» Work to be completed: Retrieve all lines below that have the string "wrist".

** Opening Dataset section block **

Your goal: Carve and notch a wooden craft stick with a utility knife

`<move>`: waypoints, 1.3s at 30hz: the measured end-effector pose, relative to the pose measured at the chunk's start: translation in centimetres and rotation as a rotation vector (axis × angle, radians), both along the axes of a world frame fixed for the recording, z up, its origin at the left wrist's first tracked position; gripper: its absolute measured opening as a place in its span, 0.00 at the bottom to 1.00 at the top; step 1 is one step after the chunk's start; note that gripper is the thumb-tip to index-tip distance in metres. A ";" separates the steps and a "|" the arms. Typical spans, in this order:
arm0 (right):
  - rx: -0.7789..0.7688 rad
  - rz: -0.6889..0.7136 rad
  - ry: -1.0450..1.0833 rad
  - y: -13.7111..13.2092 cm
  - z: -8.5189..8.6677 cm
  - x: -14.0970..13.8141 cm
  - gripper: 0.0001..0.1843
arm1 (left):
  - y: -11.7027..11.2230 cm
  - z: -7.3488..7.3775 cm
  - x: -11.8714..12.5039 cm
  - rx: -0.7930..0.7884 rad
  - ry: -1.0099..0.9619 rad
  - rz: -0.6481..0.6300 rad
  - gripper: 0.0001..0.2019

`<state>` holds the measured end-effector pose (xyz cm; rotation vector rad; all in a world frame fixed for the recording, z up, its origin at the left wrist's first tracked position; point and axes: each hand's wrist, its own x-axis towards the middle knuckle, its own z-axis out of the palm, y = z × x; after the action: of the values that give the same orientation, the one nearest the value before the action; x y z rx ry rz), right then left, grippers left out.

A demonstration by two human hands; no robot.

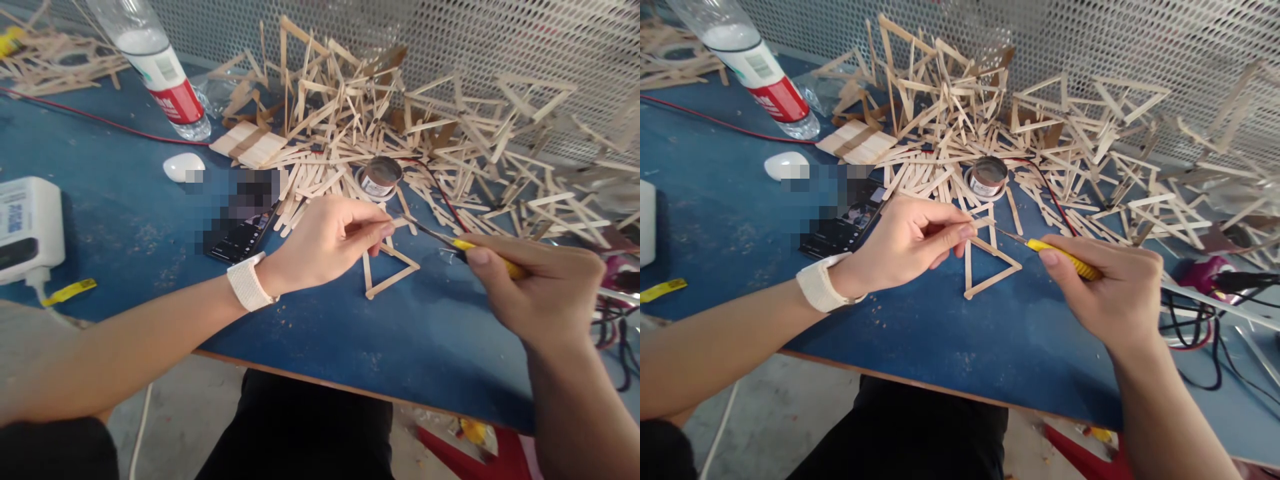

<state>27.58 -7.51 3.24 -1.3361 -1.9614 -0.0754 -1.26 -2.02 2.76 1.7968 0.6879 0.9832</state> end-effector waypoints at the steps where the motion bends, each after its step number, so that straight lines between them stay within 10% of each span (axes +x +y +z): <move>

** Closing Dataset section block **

» Answer for this exercise:
`<move>`: waypoints, 1.3s at 30hz: the measured end-effector pose, relative to the pose measured at the chunk's start: translation in centimetres and rotation as a rotation vector (axis × angle, radians), both along the axes of a world frame fixed for the recording, z up, its origin at the left wrist's first tracked position; gripper: its absolute measured opening as a place in its span, 0.00 at the bottom to 1.00 at the top; step 1 is one step after the chunk's start; note that gripper is the thumb-tip to index-tip distance in metres. A ";" separates the steps and a "|" the arms. Typical spans, in this order:
`<state>` holds the measured end-effector pose (xyz cm; rotation vector rad; all in a world frame fixed for the recording, z up, its origin at the left wrist's first tracked position; point and axes: each hand's wrist, its own x-axis towards the middle knuckle, its own z-axis out of the palm, y = z × x; after the action: of the values that give the same orientation, the one nearest the value before the action; x y z rx ry rz), right then left, grippers left out.

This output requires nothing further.